Many traditional conservatives seem to love the fact that we can't really put into practice things that 60% of us want. But over time it eats away at the legitimacy of our system, and we begin to seek satisfaction in fantasy politics.

Of course in many political TV shows and movies problems are made out to be easier than they really are, and we always get treated to a hero we can live without qualification, even when after we see them in private moments. So sometimes political fantasies are motivated by an impatient desire to flee from complexity and imperfection.

Yes, we need actors or we need to import people from abroad to conduct provocative public debate. If you haven't see the Galloway vs. Hitchens debate on the Iraqi war I highly recommend it.

Interesting comment, Dende. It is astonishing to me how thoroughly people have bought into the idea that shared social goods are not just undesirable (In certain circumstances, and in certain degrees, it is perfectly legitimate to argue that they are.), but that the accomplishment of such goods is impossible. People actually seem to believe that single payer healthcare, for example, cannot (as opposed to should not) be done; this in the face if its existence in every country similarly situated to the US. I don't get it, and I share your dismay on that count.

As for you Tex, I agree that debate from somewhere is better than debate from nowhere, but it's damned sad that Jimmy Smits is putting on a better defense of domestic social programs than the whole of the Democratic party. I have seen Galloway (and frankly think that he's an opportunist who outsmarted our opportunists), and he made any number of points that dearly needed to be made.

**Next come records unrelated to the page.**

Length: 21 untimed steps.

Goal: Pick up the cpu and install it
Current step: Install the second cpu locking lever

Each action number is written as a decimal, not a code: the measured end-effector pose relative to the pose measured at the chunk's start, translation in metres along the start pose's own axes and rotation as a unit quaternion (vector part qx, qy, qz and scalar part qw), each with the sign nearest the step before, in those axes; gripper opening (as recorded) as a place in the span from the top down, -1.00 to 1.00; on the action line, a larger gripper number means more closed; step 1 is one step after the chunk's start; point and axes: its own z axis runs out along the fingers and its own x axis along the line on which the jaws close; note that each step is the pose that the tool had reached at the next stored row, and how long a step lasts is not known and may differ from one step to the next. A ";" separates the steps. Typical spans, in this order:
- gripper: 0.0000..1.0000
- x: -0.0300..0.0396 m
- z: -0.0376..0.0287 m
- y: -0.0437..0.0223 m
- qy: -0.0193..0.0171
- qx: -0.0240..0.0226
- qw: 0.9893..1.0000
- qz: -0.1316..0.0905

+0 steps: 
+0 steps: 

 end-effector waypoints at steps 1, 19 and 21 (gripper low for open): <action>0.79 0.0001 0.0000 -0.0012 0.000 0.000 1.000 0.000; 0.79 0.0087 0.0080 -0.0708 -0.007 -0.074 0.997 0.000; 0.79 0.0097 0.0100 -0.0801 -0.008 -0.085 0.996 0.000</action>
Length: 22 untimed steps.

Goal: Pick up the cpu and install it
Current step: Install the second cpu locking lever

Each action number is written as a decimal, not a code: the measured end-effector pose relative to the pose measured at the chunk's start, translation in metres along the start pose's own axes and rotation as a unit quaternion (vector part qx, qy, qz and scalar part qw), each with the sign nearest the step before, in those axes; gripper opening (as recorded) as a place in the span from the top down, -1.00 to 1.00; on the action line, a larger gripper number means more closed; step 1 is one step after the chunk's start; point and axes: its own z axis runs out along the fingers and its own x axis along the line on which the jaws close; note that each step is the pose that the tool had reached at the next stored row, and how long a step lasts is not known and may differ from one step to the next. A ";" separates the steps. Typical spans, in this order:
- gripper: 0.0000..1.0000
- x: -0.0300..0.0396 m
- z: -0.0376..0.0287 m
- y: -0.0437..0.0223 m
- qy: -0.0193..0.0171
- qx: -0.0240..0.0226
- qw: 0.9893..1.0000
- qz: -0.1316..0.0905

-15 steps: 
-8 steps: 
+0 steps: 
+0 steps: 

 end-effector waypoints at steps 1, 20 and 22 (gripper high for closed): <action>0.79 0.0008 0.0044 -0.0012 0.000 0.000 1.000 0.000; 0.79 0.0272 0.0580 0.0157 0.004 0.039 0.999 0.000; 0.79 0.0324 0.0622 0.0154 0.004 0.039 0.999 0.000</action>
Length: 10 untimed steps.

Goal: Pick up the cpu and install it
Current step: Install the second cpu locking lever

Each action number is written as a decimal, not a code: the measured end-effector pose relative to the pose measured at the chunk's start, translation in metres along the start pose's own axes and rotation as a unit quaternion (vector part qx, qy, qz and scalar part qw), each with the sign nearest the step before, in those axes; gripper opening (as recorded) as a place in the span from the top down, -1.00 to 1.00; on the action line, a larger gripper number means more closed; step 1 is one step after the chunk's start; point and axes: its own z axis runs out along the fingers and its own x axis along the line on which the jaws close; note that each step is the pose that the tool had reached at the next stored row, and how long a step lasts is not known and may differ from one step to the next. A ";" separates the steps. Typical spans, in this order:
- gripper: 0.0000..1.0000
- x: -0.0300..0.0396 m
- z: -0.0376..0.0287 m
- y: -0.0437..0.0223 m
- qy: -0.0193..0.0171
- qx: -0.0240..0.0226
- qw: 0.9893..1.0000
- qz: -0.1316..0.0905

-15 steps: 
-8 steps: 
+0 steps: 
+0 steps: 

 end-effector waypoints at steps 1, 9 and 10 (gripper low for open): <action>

The painful part, though, is that we had to fly somebody (and a quite imperfect somebody) over here to dial the clue phone on this war. What is wrong with us that we do not generate domestic critical thought on par with that offered by foreigners and television producers?

Absolutely absurd. I made the mistake of watching this garbage last night. It was a joke. Alan Alda's lines were written by liberals as a caricature of the evils of conservatism whereas Jimmy Smits had lines that preached the glories of liberalism. Look, I consider myself to be very liberal-minded, and I found this 'debate' to be the most self-congratulatory/masturbatory display. I wondered if anyone actually thought highly of it. I'm disappointed that some of you did not see through it.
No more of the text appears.